Tenho de arranjar maneira de ver os restantes jogos da selecção de râguebi, para poder cantar com eles aos berros o hino de Portugal, mas sobretudo para poder chorar com eles, por saber que alguém não baixou os braços antes de conseguir colocar dentro de um rectângulo aquela bola oval.

2 comentários:

Anônimo disse...

Caro Miguel,
desculpa que te diga, mas estás enganado. Oh pá, acontece a todos, mais dia menos dia falhamos... e aconteceu agora. E porquê?, perguntas tu. Eu explico. A RTP transmite o futebol na RTP1, que tem muito interesse, transmite o atletismo na RTP2, que tem algum interesse e transmitiria o raguebi na RTP3 se... a tivesse. Além disso, transmitem em sinal aberto as modalidades que já toda a gente conhece e assim é que está bem. Já viste um portuga a gritar penalty num jogo de raguebi, lá no mundial? era uma barraca. Além disso, a SPORTV transmite e, como sabes, é a pagar, mas só transmitem jogos de qualidade, como o Benfica-Porto, o Porto-Sporting e o Sporting-Benfica, além do Chelsea, do Barcelona e... do Raguebi. è tudo por causa da qualidade.
Já reparaste que o Governo deu 443MILHÕES de euros à RTP, além dos milhões que nos levam da taxa de radiodifusão na factura da luz e da publicidade ilegal que emitem, porque se recebem taxas não deveriam dar publicidade...
Sabes que a SIC e a TVI não recebem nada do governo e dão lucro?
Um televisionado abraço!
Lúcio

cs disse...

Miguel,

Nem sempre consigo disponibilizar tempo para a “blogleitura”, mas quando calha fico contente por haver quem dê outras perspectivas dos acontecimentos, que quase sempre não coincidem com os média!!!
No caso da nossa selecção de Râguebi, o problema da transmissão dos jogos está no formato da bola!
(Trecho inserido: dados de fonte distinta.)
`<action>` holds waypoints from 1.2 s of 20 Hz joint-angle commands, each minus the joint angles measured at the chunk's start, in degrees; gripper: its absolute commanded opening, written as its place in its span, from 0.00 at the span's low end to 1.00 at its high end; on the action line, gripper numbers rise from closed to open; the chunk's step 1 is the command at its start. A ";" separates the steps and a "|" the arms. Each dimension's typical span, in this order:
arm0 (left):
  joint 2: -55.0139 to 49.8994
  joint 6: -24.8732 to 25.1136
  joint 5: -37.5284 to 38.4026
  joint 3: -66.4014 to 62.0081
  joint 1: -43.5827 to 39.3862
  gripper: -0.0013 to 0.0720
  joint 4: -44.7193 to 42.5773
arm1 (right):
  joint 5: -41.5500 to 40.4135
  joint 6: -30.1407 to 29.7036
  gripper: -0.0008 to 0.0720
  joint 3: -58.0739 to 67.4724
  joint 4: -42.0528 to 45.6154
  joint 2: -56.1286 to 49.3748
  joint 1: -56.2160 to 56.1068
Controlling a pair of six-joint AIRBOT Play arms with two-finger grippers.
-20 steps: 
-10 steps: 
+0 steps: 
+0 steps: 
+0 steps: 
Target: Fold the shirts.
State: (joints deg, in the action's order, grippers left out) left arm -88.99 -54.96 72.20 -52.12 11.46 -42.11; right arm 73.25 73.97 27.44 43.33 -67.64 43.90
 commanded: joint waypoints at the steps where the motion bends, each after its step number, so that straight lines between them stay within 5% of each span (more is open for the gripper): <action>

Por defeito uma bola tem um formato redondo/esférico e não um formato oval. Imagina a quantidade de reclamações dos telespectadores dos canais abertos (que não têm acesso à informação de um telespectador da televisão por cabo), sobre a qualidade da transmissão ou do defeito que o seu televisor plasma apresentava.
As mudanças de comportamentos e formatos têm de ser feitas com muito cuidado e com aviso prévio.